The womb forgets them,
the worm feasts on them;
the wicked are no longer remembered
but are
broken like a tree.
They prey on the barren and childless
woman,
and to
the widow they show no kindness.
But God drags away the mighty by his
power;
though
they become established, they
have no assurance of life.
He may
let them rest in a feeling of security,
but his
eyes are on their ways.
For a
little while they are exalted, and then they are gone;
they
are brought low and gathered up like all others;
they
are cut off like heads of grain.
“If this is not so, who can prove me false
and
reduce my words to nothing?”
Then Bildad the Shuhite replied:
“Dominion and awe belong to God;
he
establishes order in the heights of heaven.
Can his forces be
numbered?
On whom
does his light not rise?
How
then can a mortal be righteous before God?
How can
one born of woman be pure?
If even the moon is not bright
and the
stars are not pure in his eyes,
how
much less a mortal, who is but a maggot—
a human
being, who is only a worm!”
"And this relates to the second concern about the naked language of justice. Namely, the preferential option for the poor isn't rooted in the virtue of the poor. The poor aren't preferred because they are Righteous Angels of Light. The poor are preferred because of God's love. If this is forgotten the oppressed can come to see themselves as God's divine agents and, in seeking justice and redress, the victims can become the perpetrators.
And yet, we need to be careful here because if the language of worship--the language of God's grace and love--becomes disconnected from the language of prophecy, disconnected from the suffering of others, it becomes ineffectual, pietistic, idolatrous and irrelevant.

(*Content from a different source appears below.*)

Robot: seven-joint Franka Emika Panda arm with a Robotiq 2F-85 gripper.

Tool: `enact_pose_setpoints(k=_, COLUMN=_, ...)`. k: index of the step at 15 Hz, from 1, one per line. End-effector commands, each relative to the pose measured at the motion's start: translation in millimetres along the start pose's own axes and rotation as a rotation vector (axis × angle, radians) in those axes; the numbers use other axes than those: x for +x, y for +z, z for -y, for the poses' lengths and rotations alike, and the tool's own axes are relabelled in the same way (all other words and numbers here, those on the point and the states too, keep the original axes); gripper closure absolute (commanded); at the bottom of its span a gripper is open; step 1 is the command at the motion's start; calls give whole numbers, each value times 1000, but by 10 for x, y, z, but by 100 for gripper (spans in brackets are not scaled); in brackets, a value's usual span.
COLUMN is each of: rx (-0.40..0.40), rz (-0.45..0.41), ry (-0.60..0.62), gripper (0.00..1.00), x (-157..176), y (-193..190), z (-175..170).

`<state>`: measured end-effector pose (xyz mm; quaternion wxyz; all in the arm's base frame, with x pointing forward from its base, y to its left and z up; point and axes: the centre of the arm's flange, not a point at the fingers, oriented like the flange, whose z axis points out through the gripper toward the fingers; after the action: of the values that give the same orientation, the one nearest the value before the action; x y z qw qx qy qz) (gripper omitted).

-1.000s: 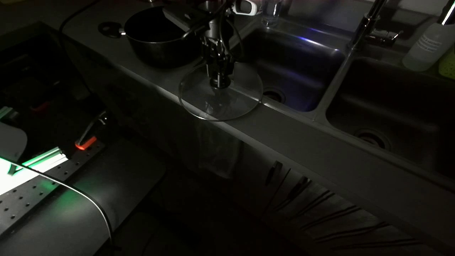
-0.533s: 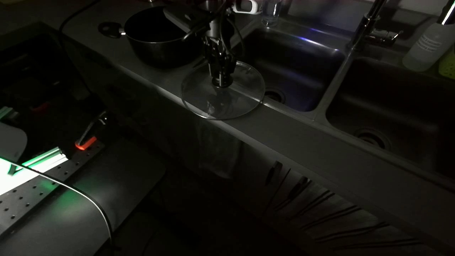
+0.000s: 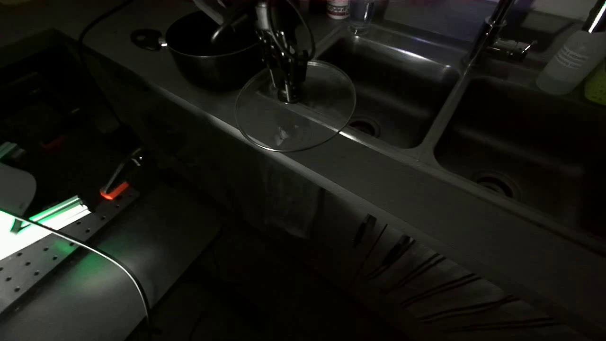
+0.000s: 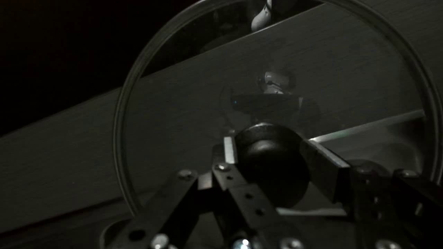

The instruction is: Put the lid on the pot

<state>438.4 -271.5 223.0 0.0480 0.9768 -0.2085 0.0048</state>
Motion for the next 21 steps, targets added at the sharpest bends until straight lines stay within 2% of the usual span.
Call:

So what we have here is a dialectic, with the language of worship keeping the language of prophecy rooted in God's grace and love and the language of prophecy keeping the language of worship connected to the suffering of others."This passage is an excellent point and it brings out what I find most troubling about many liberation theologians. The language in books like Cone's "God of the Oppressed" and "Black Liberation Theology", at least to my ears, has the prophetic word of justice but is lacking that language of love. I'm glad to see this brought out in Gutierrez. Thank you for this, Richard!
This is really helpful. I've wanted to get to this book for some time, and this is motivation to speed up the process.

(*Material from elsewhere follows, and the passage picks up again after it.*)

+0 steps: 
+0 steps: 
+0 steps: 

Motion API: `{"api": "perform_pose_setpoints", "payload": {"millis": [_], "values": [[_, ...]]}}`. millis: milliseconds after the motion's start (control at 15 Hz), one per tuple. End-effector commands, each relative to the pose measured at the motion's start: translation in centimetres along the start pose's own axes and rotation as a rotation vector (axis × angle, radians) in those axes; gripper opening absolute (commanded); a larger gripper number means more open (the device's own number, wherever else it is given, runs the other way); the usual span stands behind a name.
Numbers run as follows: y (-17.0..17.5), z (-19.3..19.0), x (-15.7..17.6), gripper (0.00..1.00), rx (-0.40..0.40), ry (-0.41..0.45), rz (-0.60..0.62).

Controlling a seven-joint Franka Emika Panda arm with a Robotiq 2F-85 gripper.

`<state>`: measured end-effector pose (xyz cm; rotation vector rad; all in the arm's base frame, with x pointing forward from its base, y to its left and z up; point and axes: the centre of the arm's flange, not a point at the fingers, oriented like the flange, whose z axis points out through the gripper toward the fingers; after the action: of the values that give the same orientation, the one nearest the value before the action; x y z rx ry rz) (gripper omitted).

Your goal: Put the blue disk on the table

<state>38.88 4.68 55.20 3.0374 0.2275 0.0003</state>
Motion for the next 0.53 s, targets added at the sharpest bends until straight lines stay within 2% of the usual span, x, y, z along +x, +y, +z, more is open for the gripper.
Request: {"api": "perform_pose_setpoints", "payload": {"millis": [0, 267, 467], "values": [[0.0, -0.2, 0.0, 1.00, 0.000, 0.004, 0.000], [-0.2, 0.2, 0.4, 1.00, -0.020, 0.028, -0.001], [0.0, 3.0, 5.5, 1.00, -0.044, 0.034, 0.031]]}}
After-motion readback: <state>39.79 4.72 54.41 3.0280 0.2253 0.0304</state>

Also, I find this to be a more palatable alternative (or expanded vision) than the a/theism set of posts from a few weeks back. The dialectic of prophecy and worship keeps the love of God and neighbor in proper proportion and depth without collapsing one into the other or losing the irreducible substance of one in favor of the other.
I think your criticism of James Cone is exactly right, and I fear that too many liberation theologians have failed to hear Gutierrez's advice on this point.
Very good. This dialectic is exactly what I've sensed as missing in so much of my struggle with applying justice and grace.